Install it from cli.github.com and authenticate with gh auth login. The CLI supports most GitHub operations: cloning repos, creating and managing issues, creating and reviewing PRs, checking workflow runs, and more.

Some particularly useful commands: gh pr checkout 123 fetches and checks out a pull request locally for testing—much easier than the manual steps of adding someone's fork as a remote and checking out their branch. gh pr create walks you through creating a PR interactively, or use flags to script it.

GitHub Actions and CI/CD

Most active GitHub projects use GitHub Actions or other CI/CD systems to automatically test, build, and validate changes. When you open a PR, these workflows run automatically, and their status appears on the PR page.

If checks fail, investigate by clicking through to the workflow logs. Common failures include test failures (your code broke something), linting errors (style violations), and build failures. Many projects require all checks to pass before merging.

You can trigger workflows to re-run by pushing new commits to your branch. Some projects allow maintainers to re-run workflows via the GitHub UI, useful when failures are due to flaky tests or infrastructure issues rather than your code.

Managing Branches and Cleanup

After a PR is merged, you should delete the feature branch—both locally and on your fork. GitHub often offers a button to delete the branch after merging. Locally, run git branch -d feature-name to delete merged branches.

Over time, your local repo accumulates references to remote branches that no longer exist. git fetch --prune cleans these up.
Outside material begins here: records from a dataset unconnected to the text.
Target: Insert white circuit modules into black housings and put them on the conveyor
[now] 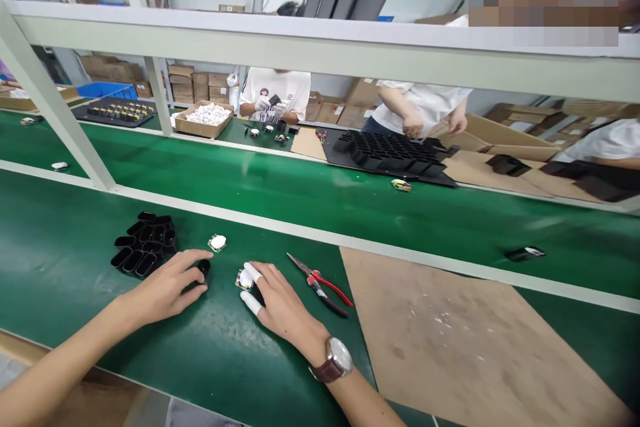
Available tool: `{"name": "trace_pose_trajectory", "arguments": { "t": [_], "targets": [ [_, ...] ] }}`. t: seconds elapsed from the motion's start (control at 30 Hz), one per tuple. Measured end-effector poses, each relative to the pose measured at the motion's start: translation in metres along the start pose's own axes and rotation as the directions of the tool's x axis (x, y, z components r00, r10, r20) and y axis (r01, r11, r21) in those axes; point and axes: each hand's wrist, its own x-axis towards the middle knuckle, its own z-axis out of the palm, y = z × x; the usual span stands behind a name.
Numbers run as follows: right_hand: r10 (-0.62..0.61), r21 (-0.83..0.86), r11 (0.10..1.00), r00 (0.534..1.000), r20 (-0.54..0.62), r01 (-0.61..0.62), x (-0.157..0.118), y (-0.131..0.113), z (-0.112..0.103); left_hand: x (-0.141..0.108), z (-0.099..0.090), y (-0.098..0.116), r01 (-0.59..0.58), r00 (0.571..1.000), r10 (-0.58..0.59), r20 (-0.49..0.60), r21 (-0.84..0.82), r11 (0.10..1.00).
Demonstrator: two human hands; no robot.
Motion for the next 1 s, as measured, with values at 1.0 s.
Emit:
{"name": "trace_pose_trajectory", "arguments": {
  "t": [1.0],
  "targets": [
    [0.035,0.121,0.992,0.999,0.035,-0.039,-0.022,0.015,0.009,0.050,0.082,0.012,0.196,0.980,-0.185,0.067,-0.376,0.906]
  ]
}}
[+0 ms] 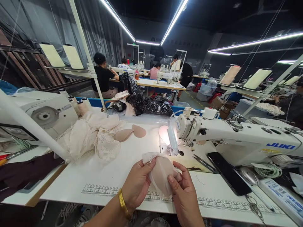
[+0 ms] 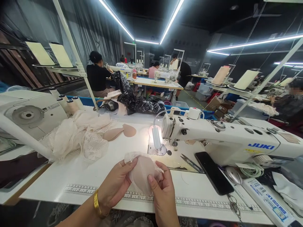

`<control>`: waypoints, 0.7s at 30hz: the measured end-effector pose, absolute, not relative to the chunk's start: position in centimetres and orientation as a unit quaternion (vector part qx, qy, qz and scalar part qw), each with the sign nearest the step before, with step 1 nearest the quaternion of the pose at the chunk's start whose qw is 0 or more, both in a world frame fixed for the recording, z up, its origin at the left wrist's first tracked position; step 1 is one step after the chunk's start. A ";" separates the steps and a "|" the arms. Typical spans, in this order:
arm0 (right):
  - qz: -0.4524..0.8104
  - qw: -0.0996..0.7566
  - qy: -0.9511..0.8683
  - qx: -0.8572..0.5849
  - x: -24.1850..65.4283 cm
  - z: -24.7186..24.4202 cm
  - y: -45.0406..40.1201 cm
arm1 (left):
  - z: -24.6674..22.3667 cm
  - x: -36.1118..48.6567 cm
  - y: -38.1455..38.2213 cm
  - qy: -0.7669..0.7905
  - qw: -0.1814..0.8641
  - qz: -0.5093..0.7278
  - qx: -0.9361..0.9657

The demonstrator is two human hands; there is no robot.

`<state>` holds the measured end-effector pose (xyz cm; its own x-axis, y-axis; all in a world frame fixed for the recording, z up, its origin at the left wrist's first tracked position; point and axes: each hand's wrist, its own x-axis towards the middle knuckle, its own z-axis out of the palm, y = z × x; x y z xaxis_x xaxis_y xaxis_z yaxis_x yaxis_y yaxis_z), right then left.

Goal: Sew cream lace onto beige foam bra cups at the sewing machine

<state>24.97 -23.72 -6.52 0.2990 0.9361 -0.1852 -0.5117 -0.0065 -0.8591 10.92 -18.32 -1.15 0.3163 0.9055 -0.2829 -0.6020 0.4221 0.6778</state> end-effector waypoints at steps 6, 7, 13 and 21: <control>0.540 0.654 -0.270 -0.456 25.5 -7.1 -23.5 | -1.0 11.5 -18.1 0.296 0.798 0.452 0.266; 0.537 0.652 -0.282 -0.455 25.6 -7.1 -23.5 | -1.0 11.6 -17.9 0.296 0.803 0.440 0.272; 0.536 0.518 -0.478 -0.465 29.3 -6.3 -23.9 | -0.1 10.9 -16.3 0.297 0.797 0.395 0.347; -0.057 0.314 -0.874 -0.367 36.2 -4.8 -16.4 | 0.4 11.0 -12.1 0.033 0.242 0.100 0.964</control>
<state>36.18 -16.40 -4.77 -0.5339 0.6053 0.5905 0.6766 0.7246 -0.1311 11.04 -12.10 0.36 0.9780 0.1117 0.1764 0.0151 -0.8803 0.4741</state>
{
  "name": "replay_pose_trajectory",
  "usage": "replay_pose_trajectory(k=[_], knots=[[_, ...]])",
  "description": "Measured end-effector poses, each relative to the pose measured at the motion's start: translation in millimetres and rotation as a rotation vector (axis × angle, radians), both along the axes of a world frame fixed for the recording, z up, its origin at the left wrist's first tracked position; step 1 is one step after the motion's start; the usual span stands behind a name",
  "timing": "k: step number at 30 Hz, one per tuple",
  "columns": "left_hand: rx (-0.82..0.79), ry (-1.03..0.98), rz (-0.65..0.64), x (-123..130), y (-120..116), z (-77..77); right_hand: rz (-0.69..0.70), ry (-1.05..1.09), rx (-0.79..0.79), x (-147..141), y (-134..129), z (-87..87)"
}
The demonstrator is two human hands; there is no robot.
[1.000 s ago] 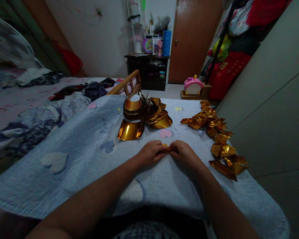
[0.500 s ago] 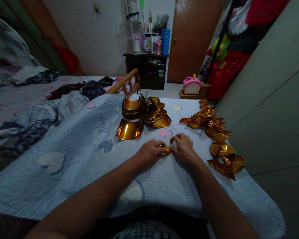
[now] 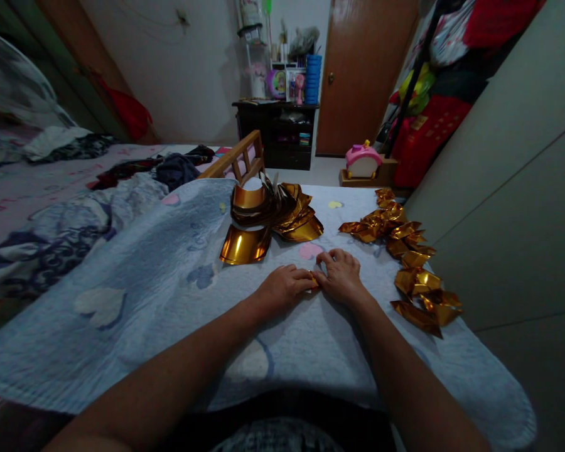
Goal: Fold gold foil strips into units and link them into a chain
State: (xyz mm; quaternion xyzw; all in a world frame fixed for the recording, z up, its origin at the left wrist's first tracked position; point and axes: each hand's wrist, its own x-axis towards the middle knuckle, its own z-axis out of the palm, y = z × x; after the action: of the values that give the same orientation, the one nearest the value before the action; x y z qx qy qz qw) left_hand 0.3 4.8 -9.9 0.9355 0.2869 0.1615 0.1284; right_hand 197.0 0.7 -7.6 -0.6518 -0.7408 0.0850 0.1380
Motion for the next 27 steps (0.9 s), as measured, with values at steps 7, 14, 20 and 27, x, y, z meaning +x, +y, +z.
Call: replay_pose_trajectory(k=[7, 14, 20, 27], knots=[[0.007, 0.015, 0.017, 0, -4, 6.1, 0.034, 0.011, -0.054, 6, 0, 2.5], [0.009, 0.034, 0.019, 0, -5, 8.0, 0.102, 0.043, -0.15, 16, -1, 10.7], [0.031, 0.005, 0.007, -2, -5, 7.2, 0.154, 0.071, -0.183, 23, -1, 14.3], [0.019, -0.071, -0.014, -6, -3, 0.4, 0.254, 0.197, -0.121, 38, -2, 5.7]])
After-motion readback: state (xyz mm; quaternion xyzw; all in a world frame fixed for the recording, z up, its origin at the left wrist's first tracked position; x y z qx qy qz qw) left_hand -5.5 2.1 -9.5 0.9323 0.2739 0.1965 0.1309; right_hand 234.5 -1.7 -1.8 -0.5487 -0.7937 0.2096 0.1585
You can make this automatic with git config --global fetch.prune true.

Periodically sync your fork's main branch with upstream and prune stale branches. A clean repository with a clear structure is easier to work with and less likely to cause confusion.

SSH vs HTTPS Authentication

GitHub supports both SSH and HTTPS for repository access. HTTPS is simpler to set up but requires entering credentials (or using a credential helper). SSH uses key pairs and, once configured, allows passwordless operations.

To use SSH, generate a key pair with ssh-keygen, add the public key to your GitHub account, and clone repositories using the SSH URL (git@github.com:user/repo.git instead of https://...). The GitHub CLI can also help configure authentication.

Best Practices for Open Source

When contributing to open source, respect the maintainers' time. Before opening an issue or PR, search existing issues to see if it has been discussed. For new features, consider opening an issue first to discuss the approach before investing time in implementation.

Be patient. Maintainers are often volunteers with limited time. If your PR sits for a while, a polite ping is acceptable, but demanding immediate attention is not. Building a reputation through quality contributions over time is more valuable than any single PR.

Start small. Your first contribution to a project should probably be a documentation fix, a simple bug fix, or an improvement to tests. This helps you learn the project's workflow and build trust with maintainers before tackling larger changes.